In the entries below, count every line that has the string "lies", and answer with that count alone.

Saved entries
──────────
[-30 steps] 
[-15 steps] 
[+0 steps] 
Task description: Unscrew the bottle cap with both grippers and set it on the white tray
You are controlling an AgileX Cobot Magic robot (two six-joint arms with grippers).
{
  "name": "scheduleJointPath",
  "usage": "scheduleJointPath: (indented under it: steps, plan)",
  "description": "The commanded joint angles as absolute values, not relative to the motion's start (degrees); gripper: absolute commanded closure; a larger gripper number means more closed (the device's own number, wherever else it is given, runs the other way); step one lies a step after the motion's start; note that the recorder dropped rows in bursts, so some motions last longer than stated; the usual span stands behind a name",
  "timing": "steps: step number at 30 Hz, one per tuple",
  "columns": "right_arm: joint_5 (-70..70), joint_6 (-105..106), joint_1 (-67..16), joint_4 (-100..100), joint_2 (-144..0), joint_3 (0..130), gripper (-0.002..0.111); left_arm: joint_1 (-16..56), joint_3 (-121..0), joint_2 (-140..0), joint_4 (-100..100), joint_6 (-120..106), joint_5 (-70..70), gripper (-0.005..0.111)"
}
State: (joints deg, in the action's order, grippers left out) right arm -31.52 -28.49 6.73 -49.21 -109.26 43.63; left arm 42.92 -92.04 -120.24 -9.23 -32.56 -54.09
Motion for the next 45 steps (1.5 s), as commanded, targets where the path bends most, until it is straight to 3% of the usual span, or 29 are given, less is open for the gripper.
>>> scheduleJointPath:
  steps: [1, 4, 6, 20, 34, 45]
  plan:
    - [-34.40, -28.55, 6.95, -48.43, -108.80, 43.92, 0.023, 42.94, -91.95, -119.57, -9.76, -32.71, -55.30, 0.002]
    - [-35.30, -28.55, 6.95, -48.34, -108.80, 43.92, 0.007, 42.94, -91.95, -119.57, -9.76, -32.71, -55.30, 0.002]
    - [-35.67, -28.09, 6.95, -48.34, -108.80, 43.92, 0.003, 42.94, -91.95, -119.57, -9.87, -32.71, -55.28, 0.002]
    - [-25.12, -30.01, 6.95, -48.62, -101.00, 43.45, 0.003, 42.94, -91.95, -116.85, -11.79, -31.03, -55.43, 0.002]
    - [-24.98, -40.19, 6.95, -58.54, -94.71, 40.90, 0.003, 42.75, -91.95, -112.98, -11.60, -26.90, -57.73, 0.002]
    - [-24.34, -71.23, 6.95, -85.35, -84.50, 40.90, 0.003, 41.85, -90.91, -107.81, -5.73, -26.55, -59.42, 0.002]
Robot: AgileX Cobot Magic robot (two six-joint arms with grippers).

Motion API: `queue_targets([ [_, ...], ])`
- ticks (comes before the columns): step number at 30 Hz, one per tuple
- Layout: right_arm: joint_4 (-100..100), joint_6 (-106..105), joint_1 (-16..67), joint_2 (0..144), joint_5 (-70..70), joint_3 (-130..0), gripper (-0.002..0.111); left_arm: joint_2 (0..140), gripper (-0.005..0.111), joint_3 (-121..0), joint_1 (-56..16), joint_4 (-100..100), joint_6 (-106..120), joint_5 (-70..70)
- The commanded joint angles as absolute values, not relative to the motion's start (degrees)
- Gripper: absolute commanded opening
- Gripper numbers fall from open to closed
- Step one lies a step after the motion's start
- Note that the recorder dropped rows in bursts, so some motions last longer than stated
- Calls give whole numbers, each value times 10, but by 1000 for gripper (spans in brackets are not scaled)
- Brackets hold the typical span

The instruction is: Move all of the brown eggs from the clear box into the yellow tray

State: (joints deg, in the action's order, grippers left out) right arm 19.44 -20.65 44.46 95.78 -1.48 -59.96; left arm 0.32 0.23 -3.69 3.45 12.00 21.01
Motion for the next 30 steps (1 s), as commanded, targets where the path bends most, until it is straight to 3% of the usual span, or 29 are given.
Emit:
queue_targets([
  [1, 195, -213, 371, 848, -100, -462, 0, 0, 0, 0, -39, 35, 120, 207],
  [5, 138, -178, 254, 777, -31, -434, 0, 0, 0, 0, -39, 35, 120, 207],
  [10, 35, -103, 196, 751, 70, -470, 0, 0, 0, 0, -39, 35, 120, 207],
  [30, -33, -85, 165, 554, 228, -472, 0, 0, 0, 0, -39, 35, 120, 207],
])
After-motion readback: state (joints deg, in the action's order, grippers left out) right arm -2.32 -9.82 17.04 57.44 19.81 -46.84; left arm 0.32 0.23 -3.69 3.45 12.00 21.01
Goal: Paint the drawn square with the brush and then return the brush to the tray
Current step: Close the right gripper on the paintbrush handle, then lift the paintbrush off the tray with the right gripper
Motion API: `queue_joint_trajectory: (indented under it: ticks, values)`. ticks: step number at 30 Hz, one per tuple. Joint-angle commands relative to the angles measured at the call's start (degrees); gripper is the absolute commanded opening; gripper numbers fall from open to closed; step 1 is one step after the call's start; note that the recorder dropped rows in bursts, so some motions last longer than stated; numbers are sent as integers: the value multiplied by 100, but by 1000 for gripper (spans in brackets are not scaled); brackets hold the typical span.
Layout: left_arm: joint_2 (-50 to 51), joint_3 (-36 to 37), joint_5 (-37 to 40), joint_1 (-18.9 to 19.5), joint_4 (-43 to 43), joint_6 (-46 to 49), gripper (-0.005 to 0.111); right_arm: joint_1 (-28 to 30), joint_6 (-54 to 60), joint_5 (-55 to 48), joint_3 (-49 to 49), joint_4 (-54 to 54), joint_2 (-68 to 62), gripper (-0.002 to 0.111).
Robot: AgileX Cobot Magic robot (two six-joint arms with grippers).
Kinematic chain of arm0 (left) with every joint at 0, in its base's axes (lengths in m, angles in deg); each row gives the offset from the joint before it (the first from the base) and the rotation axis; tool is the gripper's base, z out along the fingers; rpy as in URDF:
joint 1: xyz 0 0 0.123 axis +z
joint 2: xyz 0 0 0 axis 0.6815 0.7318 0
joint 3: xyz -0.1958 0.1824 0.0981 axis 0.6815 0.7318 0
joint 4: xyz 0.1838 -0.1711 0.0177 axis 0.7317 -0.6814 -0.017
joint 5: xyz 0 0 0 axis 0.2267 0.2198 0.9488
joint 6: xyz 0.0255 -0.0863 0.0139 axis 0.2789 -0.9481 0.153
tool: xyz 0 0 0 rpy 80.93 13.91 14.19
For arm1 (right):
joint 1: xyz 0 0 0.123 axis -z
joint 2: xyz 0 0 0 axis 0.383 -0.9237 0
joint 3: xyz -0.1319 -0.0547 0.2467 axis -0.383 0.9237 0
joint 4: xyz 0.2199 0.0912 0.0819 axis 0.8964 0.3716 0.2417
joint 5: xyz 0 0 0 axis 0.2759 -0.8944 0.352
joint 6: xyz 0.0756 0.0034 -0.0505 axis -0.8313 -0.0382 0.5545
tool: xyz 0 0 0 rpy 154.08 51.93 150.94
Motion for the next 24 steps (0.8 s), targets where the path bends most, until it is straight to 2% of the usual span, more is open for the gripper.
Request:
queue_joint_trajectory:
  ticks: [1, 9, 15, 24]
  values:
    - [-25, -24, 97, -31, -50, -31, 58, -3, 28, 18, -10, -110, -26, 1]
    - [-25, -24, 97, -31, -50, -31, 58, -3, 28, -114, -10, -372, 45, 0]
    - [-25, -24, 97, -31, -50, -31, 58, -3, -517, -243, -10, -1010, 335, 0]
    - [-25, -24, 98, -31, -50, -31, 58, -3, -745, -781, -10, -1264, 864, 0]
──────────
Reply to the exercise:
2